= PROMPT =
Say how many lines in the material below contain the word "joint", giving the number alone.

= INPUT DATA =
# # # # # # #

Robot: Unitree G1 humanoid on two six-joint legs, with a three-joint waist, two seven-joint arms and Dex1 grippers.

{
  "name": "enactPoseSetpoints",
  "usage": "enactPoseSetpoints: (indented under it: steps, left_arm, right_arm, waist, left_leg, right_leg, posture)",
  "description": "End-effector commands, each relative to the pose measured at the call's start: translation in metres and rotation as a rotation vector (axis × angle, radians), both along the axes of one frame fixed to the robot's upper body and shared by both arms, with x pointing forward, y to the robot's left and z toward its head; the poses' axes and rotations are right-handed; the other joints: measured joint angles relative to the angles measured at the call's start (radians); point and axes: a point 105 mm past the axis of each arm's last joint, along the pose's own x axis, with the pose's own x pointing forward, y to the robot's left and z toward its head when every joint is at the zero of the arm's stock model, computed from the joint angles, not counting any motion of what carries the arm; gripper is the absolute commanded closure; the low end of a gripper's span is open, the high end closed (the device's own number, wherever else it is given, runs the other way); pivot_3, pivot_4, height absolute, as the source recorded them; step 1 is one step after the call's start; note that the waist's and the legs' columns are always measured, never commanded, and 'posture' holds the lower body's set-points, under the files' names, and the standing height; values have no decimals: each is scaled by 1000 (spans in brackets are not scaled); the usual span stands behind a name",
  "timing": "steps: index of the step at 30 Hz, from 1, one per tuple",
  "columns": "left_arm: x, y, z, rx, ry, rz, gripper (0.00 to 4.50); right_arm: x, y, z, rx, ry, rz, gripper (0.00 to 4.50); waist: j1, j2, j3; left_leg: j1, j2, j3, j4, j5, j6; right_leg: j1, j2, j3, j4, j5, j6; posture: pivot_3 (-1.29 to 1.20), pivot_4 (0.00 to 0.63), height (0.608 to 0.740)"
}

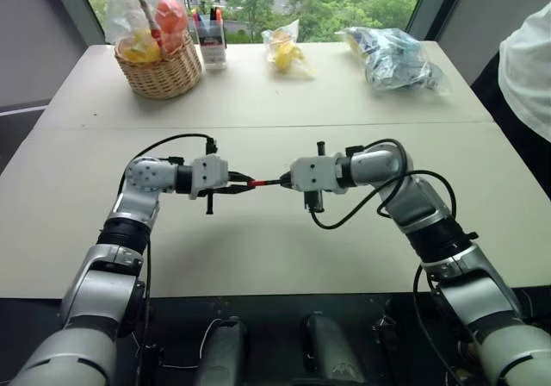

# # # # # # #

= EXERCISE SOLUTION =
2